Acompanho o citado alinhamento principalmente em manifestações, apesar de em Junho do ano passado, sermos acusados de quebrar bandeiras ou puxar gritos contra os partidos (eu mesmo fui acusado disso). Particularmente não perco meu tempo com esse tipo de ação. Não legitimo nenhum partido político sufragista, mas em uma manifestação, com uma frente ampla de ideias, creio termos inimigos maiores a combater. Vale lembrar que esse alinhamento já ocorreu outras vezes no Brasil, por exemplo, como na formação da FUA (Frente Única Antifascista), que diante de uma passeata integralista (leia-se “fascismo brasileiro”) na praça da Sé (SP), colocou os “galinhas verdes” como eram conhecidos os integralistas pra correr. O episódio é chamado de “A Revoada dos Galinhas Verdes”.
Pode-se falar em um alinhamento estratégico, mas não teórico, ou ideológico. Temos nossas organizações, eles possuem as deles, e em épocas como quando a população é conclamada a participar ativamente da escolha de seus senhores, a fratura exposta das teorias aparecem, e os debates e polêmicas são inerentes ao processo.
Como o anarquismo entende a construção desses mecanismos de retirada do poder e quais os caminhos para a destruição dos mesmos?
Acompanho a perspectiva materialista da História, isto é, não emprego a noção de que por causa de abstrações, somos o que somos ou estamos onde estamos. Dessa forma, chego à Revolução Francesa, momento histórico em que as forças burguesas superam os monarcas, onde os populares tiveram forte participação e que sem estes, a burguesia jamais teria triunfado. A força dos oprimidos foi avassaladora, destruiu e modificou tudo que era destrutível e modificável; consciente ou inconscientemente, esta burguesia, sabendo do poderio organizativo popular, decidiu suplantar este fundando a democracia burguesa. Em teoria, atenderia os apelos de tod@s, independente da classe e da situação social em que se encontravam. Na prática, foi justamente o contrário. A legislação, as instituições de ensino e a criação mais potente da burguesia, o Estado, giravam em torno do interesse dos indivíduos que possuíam os meios de produção, os burgueses. Dentro dessa democracia burguesa, surge o sufrágio universal, isto é, o voto.

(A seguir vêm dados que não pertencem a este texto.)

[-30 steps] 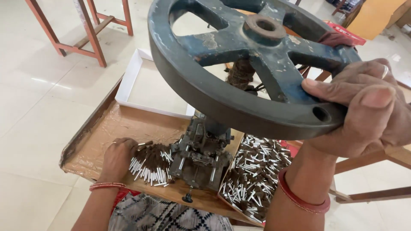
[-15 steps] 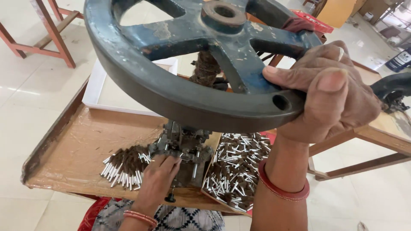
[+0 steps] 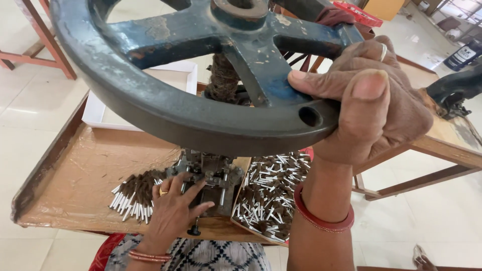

Ele tem, de certo modo, a mesma função da atualidade, e até mesmo nas questões do voto, foi necessária a luta feminista, racial, e social para que cobrisse a totalidade dos seus membros, pois eram poucos os que poderiam votar.
Desde a pós-Revolução Francesa e Industrial, com o surgimento das ideias socialistas, e entre estas, o anarquismo, o combate ao sufrágio universal iniciou-se. Mikhail Bakunin, Piotr Kropotkin, Eliseé Réclus, Voltairine de Clayre, Emma Goldman, José Oiticica, Domingos Passos, Maria Lacerda de Moura e tant@s outr@s militantes e pensadores libertários se opuseram categoricamente ao sistema democrático burguês e seus mecanismos de manutenção. É válido lembrar ainda que a participação da esquerda dentro do sistema democrático burguês deu-se na quarta reunião da I Internacional, onde Karl Marx aprovou a organização partidária dentro da disputa do aparelho da burguesia, o Estado.
A meu ver não há outra forma de sairmos do pântano da miséria social senão da mesma forma que a burguesia ascendeu: Por um violento rompimento com as formas de sociabilidade até então estabelecidas. Uma transformação que objetive a destruição do Estado, do capitalismo e consequentemente das classes sociais. Uma organização livremente organizada, federalizada, onde os meios de produção e o produto do trabalho estejam nas mãos dos trabalhadores e onde não se viva do suor alheio. Para isso, é necessário uma intensa onda de organização combativa de todos os setores da sociedade, de forma a compreender e retomar a sua capacidade de autodeterminação, e dos males que são gerados para manter a felicidade e prestígio de um número ínfimo de pessoas.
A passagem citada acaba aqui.